Darum sagt Adrian Feuerbacher, Chefredakteur des NDR, auch wie es weitergehen soll: „Wenn wir mit unseren hochwertigen und unter großem Aufwand entstehenden Audioproduktionen für Kinder ein größeres Publikum erreichen wollen, müssen wir mehr Inhalte konsequenter digital anbieten. Wir müssen dorthin, wo Eltern und Kinder aktiv nach Kinderinhalten suchen und sie gezielt nutzen.“ Das klingt wie der Satz „Das behandeln wir konservativ“ beim Blick auf einen komplett verkorksten Knochenbruch. Beruhigt, wird aber nicht wieder gut.

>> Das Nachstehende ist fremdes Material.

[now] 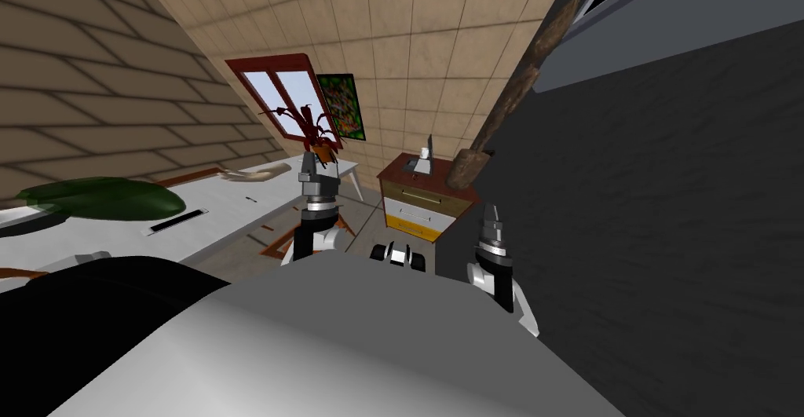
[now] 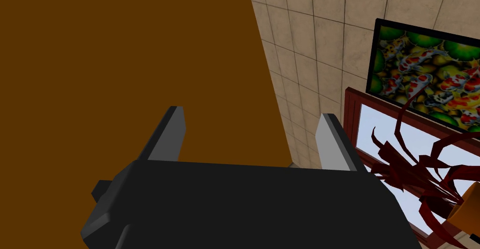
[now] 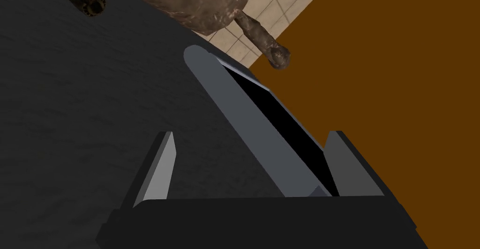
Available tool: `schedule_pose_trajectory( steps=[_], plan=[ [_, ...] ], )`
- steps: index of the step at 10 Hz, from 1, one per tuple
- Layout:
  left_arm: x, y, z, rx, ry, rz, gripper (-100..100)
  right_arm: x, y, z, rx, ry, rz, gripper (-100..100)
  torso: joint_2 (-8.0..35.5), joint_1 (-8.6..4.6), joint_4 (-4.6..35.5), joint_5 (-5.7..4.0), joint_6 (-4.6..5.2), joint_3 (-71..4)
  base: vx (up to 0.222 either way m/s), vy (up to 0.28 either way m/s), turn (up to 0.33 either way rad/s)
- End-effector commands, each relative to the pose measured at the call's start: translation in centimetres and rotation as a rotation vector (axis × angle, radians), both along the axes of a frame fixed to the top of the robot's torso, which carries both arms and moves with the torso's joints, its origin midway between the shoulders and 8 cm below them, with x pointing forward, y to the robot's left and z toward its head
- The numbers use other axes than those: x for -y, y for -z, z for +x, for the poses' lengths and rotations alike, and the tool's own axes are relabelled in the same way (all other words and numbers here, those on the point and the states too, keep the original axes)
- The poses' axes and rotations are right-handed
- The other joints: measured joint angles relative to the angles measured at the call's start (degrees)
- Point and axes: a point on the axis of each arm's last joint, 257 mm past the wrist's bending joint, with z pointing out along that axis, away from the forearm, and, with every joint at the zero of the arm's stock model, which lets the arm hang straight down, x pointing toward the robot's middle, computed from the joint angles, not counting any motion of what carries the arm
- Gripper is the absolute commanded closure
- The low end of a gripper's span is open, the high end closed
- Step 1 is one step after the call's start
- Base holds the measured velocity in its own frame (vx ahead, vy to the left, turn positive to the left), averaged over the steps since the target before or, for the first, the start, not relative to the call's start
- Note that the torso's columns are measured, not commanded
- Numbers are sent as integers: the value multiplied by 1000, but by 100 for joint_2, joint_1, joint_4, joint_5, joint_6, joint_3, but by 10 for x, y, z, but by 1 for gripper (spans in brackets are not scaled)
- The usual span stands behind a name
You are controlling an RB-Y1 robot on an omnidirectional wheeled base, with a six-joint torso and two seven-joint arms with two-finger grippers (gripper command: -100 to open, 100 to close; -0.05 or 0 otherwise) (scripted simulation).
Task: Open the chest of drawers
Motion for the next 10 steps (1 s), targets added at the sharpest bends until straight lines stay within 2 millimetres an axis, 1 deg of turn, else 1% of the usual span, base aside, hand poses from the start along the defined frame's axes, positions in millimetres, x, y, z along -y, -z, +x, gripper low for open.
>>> schedule_pose_trajectory(
  steps=[1,2,4,5,7,8,10],
  plan=[
    [0,0,0,0,0,0,0,3,7,2,-4,52,-67,-100,-4,-6,-2,-1,1,-4,39,14,-3],
    [0,0,0,0,0,0,0,10,18,4,-14,81,-113,-100,8,-13,1,-3,1,3,78,21,26],
    [0,0,0,0,0,0,0,11,20,4,-15,118,-156,-100,-1,-2,-1,0,1,-3,56,31,6],
    [0,0,0,0,0,0,0,18,30,5,-23,145,-202,-100,12,-6,2,0,1,5,92,31,23],
    [0,0,0,0,0,0,0,19,33,6,-27,181,-244,-100,-3,-3,-2,0,1,-4,59,33,7],
    [0,0,0,0,0,0,0,26,43,6,-33,208,-289,-100,14,-7,3,-1,1,6,67,44,25],
    [0,0,0,0,0,0,0,27,45,7,-37,246,-335,-100,-2,-4,-1,0,1,-3,59,35,5]
  ],
)
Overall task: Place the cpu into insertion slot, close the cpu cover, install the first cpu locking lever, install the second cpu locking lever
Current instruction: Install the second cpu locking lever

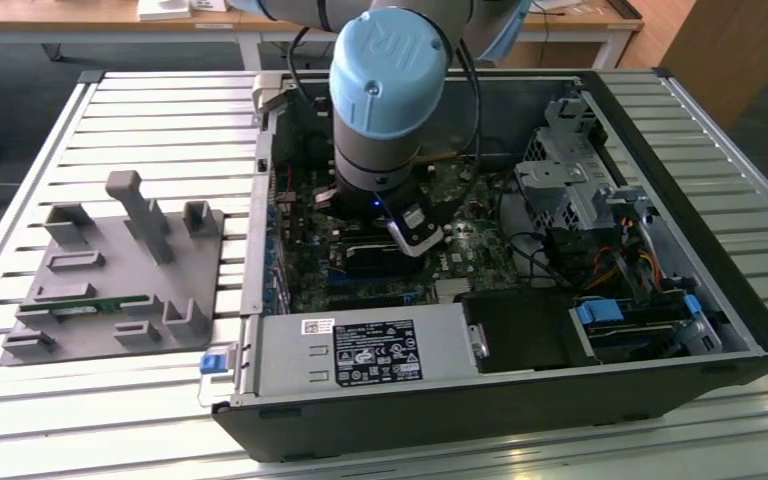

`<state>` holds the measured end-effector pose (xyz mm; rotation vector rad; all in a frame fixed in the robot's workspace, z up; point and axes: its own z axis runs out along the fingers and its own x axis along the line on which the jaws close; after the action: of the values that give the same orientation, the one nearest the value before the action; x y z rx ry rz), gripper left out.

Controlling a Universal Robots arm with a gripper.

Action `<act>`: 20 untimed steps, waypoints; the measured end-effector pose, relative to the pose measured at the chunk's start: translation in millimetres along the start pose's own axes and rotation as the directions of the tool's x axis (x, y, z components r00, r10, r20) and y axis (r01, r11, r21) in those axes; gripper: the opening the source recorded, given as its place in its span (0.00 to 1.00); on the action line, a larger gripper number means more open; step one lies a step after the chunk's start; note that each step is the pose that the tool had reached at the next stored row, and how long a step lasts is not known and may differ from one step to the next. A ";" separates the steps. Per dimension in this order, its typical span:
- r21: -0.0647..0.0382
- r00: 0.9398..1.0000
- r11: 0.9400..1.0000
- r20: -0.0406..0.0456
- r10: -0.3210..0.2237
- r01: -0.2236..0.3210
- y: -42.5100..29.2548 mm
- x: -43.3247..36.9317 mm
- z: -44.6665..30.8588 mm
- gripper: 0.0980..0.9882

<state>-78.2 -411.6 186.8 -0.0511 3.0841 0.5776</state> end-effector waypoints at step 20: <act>-0.004 1.000 1.000 0.003 0.006 -0.006 8.8 1.0 -17.9 0.01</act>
<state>-79.4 -409.9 206.7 -0.0405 3.0818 0.5834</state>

Denn man will gerne die Logik in dieser Schlussfolgerung erkennen und ist verblüfft: Eltern und Kinder suchen digital aktiv nach Kinderinhalten und nutzen sie gezielt? Aber warum nur digital und nicht im Radio und in den Mediatheken der Radioprogramme? Oder beides? Und dann mit einem Grad an Wertschätzung für Kinder als der nachfolgenden Zuhörer*innengruppe, weil auch für sie Sendezeit eingeplant ist? Beim Blick auf andere Programmplätze und Inhalte wird nicht klarer, warum ausgerechnet Kinder nicht mehr bedient werden sollen. Wer hört sich denn heute, am Sonntag morgen, um 7:30, eine Reportage über den wilden Osten Grönlands an? Im Funk? Ohne Bilder? Dafür läuft das Feature „Gemeinnütziger Widerstand“ von 11:05 bis 12 Uhr auch noch mal von 15:05 bis 16 Uhr. Warum auch immer. Kleiner Tipp: Einfach digital anbieten. Wo Interessierte und Radiogourmets aktiv nach Inhalten suchen und sie gezielt nutzen.

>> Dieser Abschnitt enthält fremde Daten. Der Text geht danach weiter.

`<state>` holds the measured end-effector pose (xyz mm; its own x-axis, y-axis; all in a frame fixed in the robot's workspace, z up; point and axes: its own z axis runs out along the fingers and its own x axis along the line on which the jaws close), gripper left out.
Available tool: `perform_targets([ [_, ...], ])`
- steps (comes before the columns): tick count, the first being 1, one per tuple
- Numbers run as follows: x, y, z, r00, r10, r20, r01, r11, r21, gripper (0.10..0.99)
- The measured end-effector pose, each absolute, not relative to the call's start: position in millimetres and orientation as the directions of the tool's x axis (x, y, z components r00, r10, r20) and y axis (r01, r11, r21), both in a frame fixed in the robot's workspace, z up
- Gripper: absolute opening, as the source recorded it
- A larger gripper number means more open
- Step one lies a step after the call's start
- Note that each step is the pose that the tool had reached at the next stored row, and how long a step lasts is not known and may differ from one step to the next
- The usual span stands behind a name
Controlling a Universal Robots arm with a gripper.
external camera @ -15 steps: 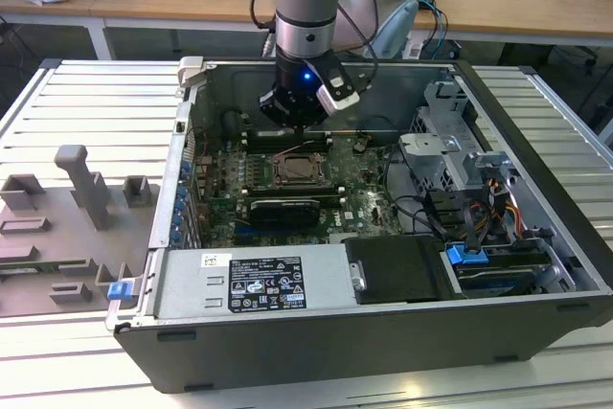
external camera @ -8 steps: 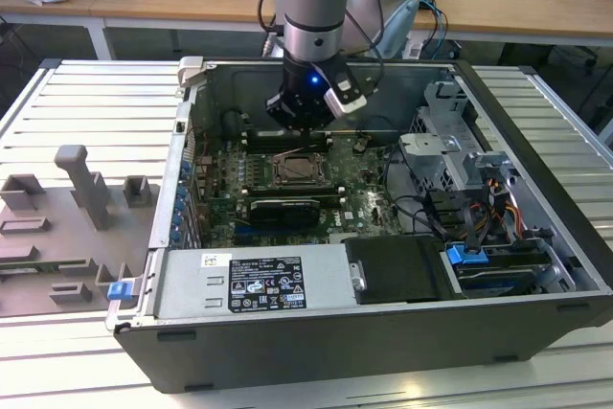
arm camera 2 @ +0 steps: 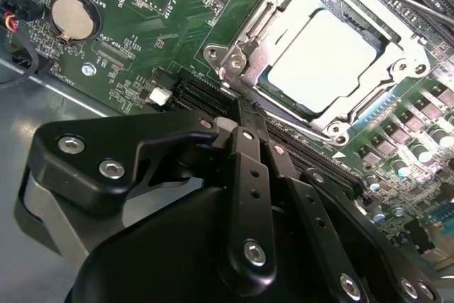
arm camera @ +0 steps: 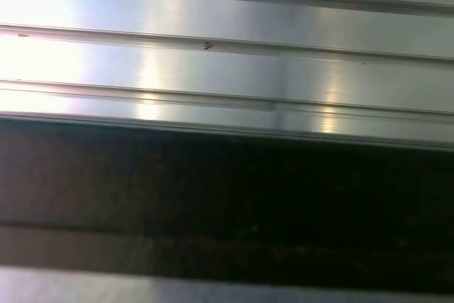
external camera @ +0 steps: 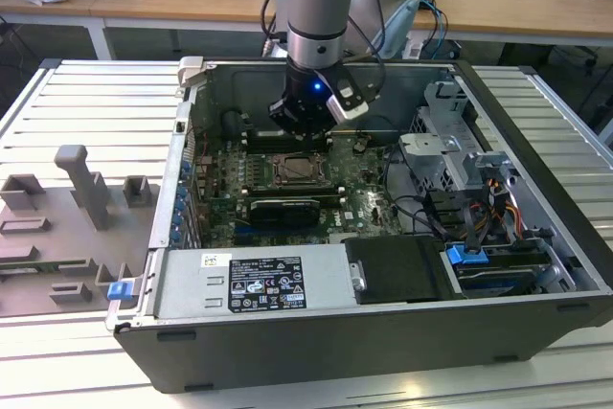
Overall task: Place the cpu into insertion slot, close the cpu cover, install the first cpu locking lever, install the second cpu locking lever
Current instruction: 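Install the first cpu locking lever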
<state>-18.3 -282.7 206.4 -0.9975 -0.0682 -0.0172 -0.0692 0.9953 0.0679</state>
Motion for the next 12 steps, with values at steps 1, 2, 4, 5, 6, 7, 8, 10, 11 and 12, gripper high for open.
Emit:
perform_targets([
  [1, -18.3, -282.7, 206.3, -0.998, -0.068, -0.017, -0.069, 0.995, 0.067, 0.106],
  [2, -18.2, -282.7, 206.1, -0.998, -0.068, -0.017, -0.069, 0.995, 0.066, 0.106],
  [4, -18.0, -282.7, 205.7, -0.998, -0.068, -0.017, -0.069, 0.996, 0.064, 0.106],
  [5, -18.1, -282.7, 205.5, -0.998, -0.068, -0.017, -0.069, 0.996, 0.062, 0.106],
  [6, -18.1, -282.7, 205.4, -0.998, -0.068, -0.017, -0.069, 0.996, 0.061, 0.106],
  [7, -18.1, -282.7, 205.3, -0.998, -0.068, -0.017, -0.069, 0.996, 0.06, 0.106],
  [8, -18.1, -282.7, 205.0, -0.998, -0.068, -0.016, -0.069, 0.996, 0.058, 0.106],
  [10, -18.1, -282.7, 204.6, -0.998, -0.068, -0.016, -0.069, 0.996, 0.056, 0.106],
  [11, -18.0, -282.7, 204.2, -0.998, -0.068, -0.016, -0.069, 0.996, 0.055, 0.106],
  [12, -18.1, -282.8, 203.8, -0.998, -0.068, -0.016, -0.069, 0.996, 0.055, 0.106],
])
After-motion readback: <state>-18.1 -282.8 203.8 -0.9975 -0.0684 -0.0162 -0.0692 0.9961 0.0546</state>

Wer sich anschaut, was Mikado in Corona-Zeiten für die Kinder zuhause angeboten hat, hat auch eine Idee davon bekommen, welche Rolle Radio spielen kann. Und zwar mit Information, die laut eigener Aussage der NDR ja stärken will. Mehr Information, weil die Kinder mehr Zeit dafür hatten. Auch für die engagierten Mitarbeiter*innen ist das Abschieben aus dem Radioprogramm womöglich nur der erste Schritt.

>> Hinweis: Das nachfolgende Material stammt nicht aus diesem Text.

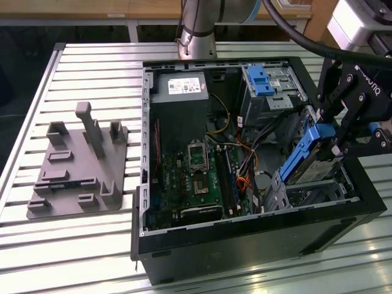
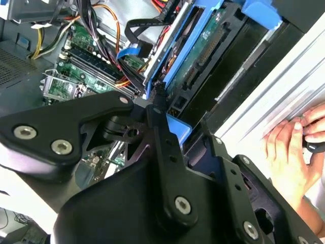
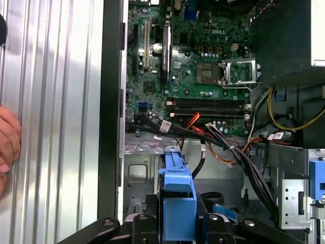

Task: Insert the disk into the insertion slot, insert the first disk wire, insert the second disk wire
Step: 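Insert the disk into the insertion slot, then insert the first disk wire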

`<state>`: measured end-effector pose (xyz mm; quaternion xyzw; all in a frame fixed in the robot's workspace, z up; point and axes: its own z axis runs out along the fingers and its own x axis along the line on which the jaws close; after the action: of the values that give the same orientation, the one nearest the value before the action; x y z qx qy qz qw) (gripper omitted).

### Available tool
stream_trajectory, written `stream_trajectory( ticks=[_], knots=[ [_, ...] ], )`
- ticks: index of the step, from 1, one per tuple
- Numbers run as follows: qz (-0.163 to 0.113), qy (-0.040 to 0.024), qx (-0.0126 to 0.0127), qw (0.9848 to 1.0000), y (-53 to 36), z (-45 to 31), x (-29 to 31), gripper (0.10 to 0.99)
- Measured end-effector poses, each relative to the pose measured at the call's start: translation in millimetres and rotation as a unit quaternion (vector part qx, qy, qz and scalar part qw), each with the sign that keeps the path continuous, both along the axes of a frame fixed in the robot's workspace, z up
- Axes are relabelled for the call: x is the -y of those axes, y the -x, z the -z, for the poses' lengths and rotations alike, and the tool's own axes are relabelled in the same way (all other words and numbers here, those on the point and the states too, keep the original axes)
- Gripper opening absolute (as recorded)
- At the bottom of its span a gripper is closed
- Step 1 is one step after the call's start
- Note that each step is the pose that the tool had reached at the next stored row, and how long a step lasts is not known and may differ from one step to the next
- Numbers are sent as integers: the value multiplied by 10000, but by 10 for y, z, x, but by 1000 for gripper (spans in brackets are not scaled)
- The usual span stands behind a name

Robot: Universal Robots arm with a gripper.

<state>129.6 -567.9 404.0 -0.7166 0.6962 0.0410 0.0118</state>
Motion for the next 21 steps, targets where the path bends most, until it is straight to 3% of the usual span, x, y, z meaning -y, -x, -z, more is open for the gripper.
stream_trajectory(
  ticks=[2,6,21],
  knots=[
    [0,2,0,10000,0,-1,0,373],
    [-1,1,0,10000,0,0,0,557],
    [-5,1,0,10000,0,0,0,557]
  ],
)
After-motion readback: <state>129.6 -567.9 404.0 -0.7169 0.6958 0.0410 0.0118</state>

Vielleicht blendet der Erfolg von FUNK ein wenig, dem öffentlich-rechtlichen Medienangebot für Jugendliche von ARD und ZDF. Das gibt es nur im Netz, auf Youtube und Instagram als Hauptkanälen. Mit einem satten Budget in mittlerer zweistelliger Millionenhöhe. Mit vielen Influencern als Protagonist*innen. Das lässt sich nicht so einfach übertragen auf Kinder und Kinderangebote. Aber was weg ist ist weg. Und kommt nicht mehr wieder.